**YOUR TASK:**
Determine the number of lines in the listing that contain "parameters". Write only that number.

____ AVAILABLE RECORDS

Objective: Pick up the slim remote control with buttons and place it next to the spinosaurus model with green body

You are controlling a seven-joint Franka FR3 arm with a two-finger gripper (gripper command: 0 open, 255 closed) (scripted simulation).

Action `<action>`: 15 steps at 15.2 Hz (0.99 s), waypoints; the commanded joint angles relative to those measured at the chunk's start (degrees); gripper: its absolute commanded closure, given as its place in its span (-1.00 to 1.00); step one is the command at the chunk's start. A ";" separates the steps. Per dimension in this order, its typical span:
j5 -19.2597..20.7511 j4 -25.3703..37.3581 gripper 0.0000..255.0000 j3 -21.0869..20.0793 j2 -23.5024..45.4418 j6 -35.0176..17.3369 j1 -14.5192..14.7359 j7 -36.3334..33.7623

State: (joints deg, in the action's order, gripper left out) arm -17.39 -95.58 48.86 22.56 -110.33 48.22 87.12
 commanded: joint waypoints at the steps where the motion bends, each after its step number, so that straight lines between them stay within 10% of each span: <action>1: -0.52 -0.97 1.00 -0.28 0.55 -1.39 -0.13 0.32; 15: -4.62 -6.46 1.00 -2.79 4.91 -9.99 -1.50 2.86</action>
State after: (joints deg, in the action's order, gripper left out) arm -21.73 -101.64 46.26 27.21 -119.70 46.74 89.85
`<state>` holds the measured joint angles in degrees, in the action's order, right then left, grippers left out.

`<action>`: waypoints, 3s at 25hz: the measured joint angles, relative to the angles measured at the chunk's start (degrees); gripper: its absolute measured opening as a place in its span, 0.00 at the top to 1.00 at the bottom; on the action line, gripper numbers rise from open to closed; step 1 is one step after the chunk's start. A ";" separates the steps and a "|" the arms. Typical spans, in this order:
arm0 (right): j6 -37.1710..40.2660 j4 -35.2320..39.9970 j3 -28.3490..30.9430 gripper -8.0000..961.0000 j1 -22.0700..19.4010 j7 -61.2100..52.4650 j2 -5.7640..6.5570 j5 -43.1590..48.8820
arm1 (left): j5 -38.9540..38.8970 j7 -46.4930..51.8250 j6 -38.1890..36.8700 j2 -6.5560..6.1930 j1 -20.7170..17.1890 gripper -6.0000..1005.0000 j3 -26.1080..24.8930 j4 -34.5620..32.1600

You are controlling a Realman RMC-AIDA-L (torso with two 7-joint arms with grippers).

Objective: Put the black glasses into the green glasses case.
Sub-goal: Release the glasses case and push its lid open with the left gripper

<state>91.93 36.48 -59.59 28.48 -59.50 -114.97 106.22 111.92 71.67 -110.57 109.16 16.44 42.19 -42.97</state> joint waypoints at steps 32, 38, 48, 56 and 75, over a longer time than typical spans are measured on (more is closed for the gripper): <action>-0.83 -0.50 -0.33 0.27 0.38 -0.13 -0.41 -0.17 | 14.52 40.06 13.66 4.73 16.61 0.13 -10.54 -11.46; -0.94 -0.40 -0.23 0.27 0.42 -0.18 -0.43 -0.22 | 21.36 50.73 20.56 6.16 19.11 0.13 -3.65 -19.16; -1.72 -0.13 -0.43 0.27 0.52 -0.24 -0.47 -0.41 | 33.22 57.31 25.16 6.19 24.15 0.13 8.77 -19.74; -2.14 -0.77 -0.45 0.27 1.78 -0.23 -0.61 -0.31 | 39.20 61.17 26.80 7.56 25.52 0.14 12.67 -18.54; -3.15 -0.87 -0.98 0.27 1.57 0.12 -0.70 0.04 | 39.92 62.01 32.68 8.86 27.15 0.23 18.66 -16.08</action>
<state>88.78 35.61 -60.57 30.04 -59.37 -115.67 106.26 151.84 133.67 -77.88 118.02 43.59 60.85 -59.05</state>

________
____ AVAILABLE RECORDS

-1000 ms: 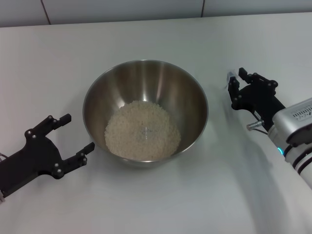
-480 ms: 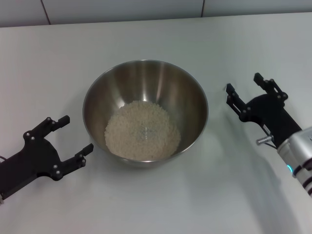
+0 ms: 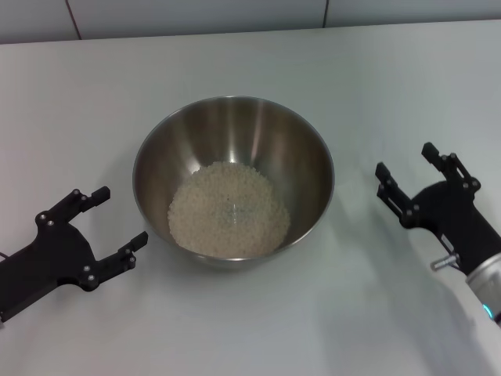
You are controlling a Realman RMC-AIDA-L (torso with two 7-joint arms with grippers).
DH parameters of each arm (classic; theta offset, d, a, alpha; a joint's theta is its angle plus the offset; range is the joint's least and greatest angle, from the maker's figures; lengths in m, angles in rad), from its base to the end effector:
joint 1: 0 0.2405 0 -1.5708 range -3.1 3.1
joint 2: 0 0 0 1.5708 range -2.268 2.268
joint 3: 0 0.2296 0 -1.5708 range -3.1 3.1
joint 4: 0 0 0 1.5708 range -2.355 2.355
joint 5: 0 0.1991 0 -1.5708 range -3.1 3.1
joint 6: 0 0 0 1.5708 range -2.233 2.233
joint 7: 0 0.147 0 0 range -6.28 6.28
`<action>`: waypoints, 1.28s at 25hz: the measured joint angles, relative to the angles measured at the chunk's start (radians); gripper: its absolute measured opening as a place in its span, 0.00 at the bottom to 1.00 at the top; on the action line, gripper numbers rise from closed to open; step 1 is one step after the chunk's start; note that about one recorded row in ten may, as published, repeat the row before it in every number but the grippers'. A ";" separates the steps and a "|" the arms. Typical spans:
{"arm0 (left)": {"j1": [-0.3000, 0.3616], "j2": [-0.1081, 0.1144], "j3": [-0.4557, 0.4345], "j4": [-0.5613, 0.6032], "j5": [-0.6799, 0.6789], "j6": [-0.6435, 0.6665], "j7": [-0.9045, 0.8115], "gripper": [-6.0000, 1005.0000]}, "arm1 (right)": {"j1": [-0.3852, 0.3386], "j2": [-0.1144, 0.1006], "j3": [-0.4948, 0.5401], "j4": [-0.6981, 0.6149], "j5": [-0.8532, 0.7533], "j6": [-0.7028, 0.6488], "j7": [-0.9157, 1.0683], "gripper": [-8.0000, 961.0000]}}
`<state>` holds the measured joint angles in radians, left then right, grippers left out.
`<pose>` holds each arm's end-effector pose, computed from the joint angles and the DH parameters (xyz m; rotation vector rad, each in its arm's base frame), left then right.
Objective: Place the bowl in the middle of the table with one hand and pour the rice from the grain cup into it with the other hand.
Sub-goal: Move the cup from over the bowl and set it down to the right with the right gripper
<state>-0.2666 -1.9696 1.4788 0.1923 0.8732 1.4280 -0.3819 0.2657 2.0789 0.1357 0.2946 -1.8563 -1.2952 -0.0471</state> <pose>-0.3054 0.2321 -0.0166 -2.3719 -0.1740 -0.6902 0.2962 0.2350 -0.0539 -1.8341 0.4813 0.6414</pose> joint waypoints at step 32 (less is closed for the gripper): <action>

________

**YOUR SOLUTION:**
2